YOUR OBJECTIVE
Write the entries below out again exactly; any picture in them stays out.

SOURCE RECORDS

════════

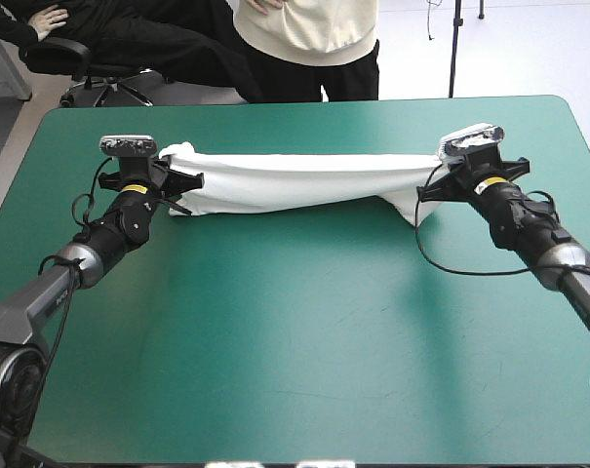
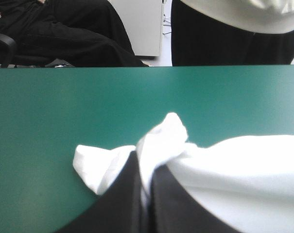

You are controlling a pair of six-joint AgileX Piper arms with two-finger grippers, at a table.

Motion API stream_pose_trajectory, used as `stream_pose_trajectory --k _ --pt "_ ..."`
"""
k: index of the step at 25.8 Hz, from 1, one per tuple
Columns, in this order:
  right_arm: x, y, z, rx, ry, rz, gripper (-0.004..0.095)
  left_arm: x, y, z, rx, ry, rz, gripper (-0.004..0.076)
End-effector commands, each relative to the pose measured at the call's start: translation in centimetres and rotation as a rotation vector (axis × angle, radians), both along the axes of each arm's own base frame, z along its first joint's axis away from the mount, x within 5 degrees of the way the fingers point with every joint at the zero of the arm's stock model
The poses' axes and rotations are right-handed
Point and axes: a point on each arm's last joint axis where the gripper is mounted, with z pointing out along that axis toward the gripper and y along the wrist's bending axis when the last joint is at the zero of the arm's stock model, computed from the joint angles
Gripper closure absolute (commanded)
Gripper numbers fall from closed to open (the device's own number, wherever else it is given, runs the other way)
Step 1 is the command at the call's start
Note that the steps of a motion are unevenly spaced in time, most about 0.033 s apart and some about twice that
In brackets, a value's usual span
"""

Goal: Fold the cloth

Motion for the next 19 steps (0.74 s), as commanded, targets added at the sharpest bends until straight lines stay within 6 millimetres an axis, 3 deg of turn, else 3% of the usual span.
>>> stream_pose_trajectory --k 1,12,19 --pt "-2.6 -0.4 3.1 0.048 -0.113 -0.020 0.0925 -1.9 0.4 3.2 -0.013 -0.111 0.015 0.0741" --pt "-10.9 -0.4 0.3 0.023 0.215 0.067 0.0925 -9.1 -0.5 1.3 0.040 0.252 -0.239 0.0741" --pt "-15.7 -0.6 -2.1 -0.007 0.552 0.127 0.0926 -13.9 -0.9 0.5 0.102 0.523 -0.421 0.0741"
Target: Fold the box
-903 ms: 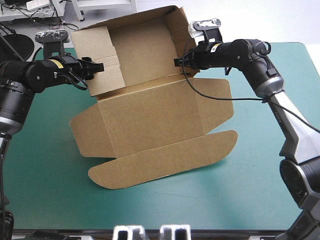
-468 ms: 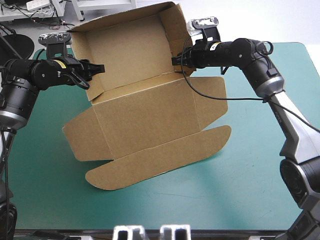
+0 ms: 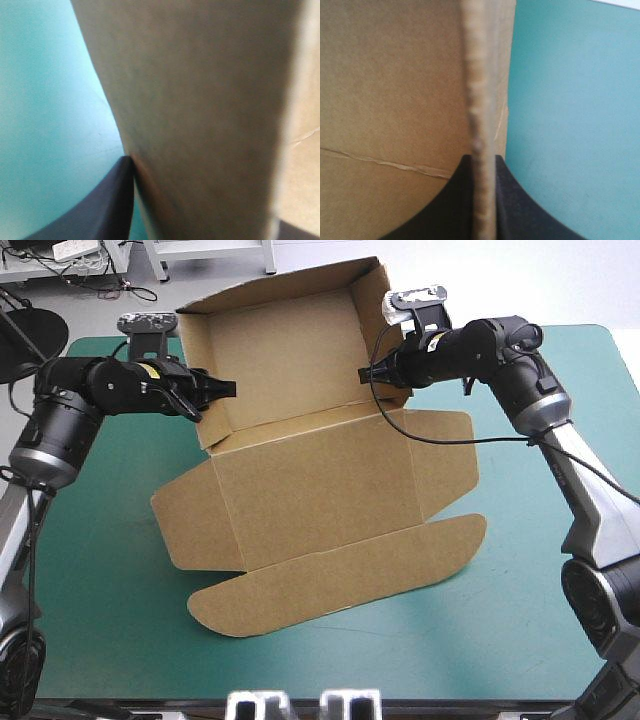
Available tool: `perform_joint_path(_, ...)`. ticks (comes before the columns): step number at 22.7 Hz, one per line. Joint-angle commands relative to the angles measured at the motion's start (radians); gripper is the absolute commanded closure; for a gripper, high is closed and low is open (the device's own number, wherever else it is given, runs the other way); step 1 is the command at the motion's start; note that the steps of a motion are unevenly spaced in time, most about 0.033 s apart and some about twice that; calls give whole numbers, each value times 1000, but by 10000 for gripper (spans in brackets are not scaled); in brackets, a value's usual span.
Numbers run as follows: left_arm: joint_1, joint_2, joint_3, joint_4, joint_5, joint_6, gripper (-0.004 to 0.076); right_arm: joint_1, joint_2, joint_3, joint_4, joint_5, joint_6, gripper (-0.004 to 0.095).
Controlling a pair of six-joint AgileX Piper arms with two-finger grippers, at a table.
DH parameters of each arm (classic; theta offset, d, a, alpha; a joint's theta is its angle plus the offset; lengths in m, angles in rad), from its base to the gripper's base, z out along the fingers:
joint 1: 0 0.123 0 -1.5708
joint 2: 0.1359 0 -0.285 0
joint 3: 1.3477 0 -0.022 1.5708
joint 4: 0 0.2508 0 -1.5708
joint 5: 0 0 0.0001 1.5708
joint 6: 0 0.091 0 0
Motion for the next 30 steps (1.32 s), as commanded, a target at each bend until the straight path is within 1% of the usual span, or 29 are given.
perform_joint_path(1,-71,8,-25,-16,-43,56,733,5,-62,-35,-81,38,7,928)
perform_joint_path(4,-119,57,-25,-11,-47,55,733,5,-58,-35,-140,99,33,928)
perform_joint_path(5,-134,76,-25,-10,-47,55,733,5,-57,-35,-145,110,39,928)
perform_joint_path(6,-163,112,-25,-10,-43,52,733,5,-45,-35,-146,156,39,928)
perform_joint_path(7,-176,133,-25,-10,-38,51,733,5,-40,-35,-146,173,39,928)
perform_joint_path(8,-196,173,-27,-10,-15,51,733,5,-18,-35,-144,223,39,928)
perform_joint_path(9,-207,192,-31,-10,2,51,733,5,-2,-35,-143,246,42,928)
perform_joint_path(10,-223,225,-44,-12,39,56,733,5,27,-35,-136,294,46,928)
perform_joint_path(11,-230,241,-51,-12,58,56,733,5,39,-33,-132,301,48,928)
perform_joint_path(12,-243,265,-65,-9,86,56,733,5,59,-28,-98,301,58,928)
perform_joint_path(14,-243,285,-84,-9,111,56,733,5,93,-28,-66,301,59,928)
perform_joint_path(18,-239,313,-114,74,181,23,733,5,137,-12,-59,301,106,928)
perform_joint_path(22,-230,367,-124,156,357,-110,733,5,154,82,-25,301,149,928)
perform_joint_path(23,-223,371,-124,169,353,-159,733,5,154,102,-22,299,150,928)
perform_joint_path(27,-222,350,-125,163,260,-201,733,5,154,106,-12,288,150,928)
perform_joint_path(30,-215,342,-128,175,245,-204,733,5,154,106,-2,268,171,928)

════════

RESPONSE TO THE TASK
You are controlling a pair of six-joint AgileX Piper arms with two-finger grippers, at a table.

Motion API stream_pose_trajectory, used as `stream_pose_trajectory --k _ --pt "_ ..."`
"""
k: index of the step at 25.8 Hz, from 1, one per tuple
Columns, in this order:
  right_arm: x, y, z, rx, ry, rz, gripper (-0.004..0.095)
  left_arm: x, y, z, rx, ry, rz, gripper (-0.004..0.076)
End-effector commands, each relative to the pose measured at the call's start: translation in centimetres and rotation as a rotation vector (axis × angle, radians), both along the axes of each arm's own base frame, z along its first joint's axis away from the mount, x within 5 degrees of the way the fingers point with every joint at the zero of the arm's stock model
The poses' axes and rotations are right-handed
Point and axes: a point on each arm's last joint axis where the gripper is mounted, with z pointing out along that axis toward the gripper and y along the wrist's bending axis when the last joint is at the zero of the arm's stock model, computed from the joint angles
Gripper closure absolute (commanded)
Gripper numbers fall from closed to open (the device's own number, wherever else it is given, runs the other way)
Step 1 is the command at the call's start
Note that the steps of a motion are unevenly spaced in time, most about 0.033 s apart and some about twice that
In brackets, a value's usual span
"""

Goal: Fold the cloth

Motion for the next 19 steps (0.74 s), as commanded, targets added at the sharpest bends until straight lines stay within 6 millimetres an axis, 3 deg of turn, else 3% of the usual span.
>>> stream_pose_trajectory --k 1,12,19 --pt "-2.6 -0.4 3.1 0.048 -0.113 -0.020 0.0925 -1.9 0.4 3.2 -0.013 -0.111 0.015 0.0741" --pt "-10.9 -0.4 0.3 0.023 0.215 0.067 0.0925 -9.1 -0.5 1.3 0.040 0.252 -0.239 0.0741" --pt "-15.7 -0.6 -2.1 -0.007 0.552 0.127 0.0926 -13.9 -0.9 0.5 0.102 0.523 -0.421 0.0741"
Target: Fold the box
-903 ms: 
-468 ms: 
+0 ms: 
Available tool: `perform_joint_path(_, ...)`. ticks (comes before the columns): step number at 22.7 Hz, one per line. Joint-angle commands relative to the angles measured at the motion's start (radians); gripper is the absolute commanded closure; for a gripper, high is closed and low is open (the device's own number, wherever else it is given, runs the other way); step 1 is the command at the motion's start; note that the steps of a motion are unevenly spaced in time, most about 0.033 s apart and some about twice that; calls give whole numbers, each value times 1000, but by 10000 for gripper (spans in brackets are not scaled); in brackets, a value's usual span.
Numbers run as follows: left_arm: joint_1, joint_2, joint_3, joint_4, joint_5, joint_6, gripper (-0.004 to 0.076); right_arm: joint_1, joint_2, joint_3, joint_4, joint_5, joint_6, gripper (-0.004 to 0.095).
Controlling a pair of six-joint AgileX Piper arms with two-finger grippers, at a table.
DH parameters of each arm (classic; theta offset, d, a, alpha; a joint's theta is its angle plus the offset; lengths in m, angles in rad), from its base to the gripper's base, z out along the fingers:
joint 1: 0 0.123 0 -1.5708
joint 2: 0.1359 0 -0.285 0
joint 3: 1.3477 0 -0.022 1.5708
joint 4: 0 0.2508 0 -1.5708
joint 5: 0 0 0.0001 1.5708
joint 6: 0 0.091 0 0
Motion for the next 30 steps (1.32 s), as commanded, a target at each bend until the straight path is within 1% of the usual span, or 29 are given.
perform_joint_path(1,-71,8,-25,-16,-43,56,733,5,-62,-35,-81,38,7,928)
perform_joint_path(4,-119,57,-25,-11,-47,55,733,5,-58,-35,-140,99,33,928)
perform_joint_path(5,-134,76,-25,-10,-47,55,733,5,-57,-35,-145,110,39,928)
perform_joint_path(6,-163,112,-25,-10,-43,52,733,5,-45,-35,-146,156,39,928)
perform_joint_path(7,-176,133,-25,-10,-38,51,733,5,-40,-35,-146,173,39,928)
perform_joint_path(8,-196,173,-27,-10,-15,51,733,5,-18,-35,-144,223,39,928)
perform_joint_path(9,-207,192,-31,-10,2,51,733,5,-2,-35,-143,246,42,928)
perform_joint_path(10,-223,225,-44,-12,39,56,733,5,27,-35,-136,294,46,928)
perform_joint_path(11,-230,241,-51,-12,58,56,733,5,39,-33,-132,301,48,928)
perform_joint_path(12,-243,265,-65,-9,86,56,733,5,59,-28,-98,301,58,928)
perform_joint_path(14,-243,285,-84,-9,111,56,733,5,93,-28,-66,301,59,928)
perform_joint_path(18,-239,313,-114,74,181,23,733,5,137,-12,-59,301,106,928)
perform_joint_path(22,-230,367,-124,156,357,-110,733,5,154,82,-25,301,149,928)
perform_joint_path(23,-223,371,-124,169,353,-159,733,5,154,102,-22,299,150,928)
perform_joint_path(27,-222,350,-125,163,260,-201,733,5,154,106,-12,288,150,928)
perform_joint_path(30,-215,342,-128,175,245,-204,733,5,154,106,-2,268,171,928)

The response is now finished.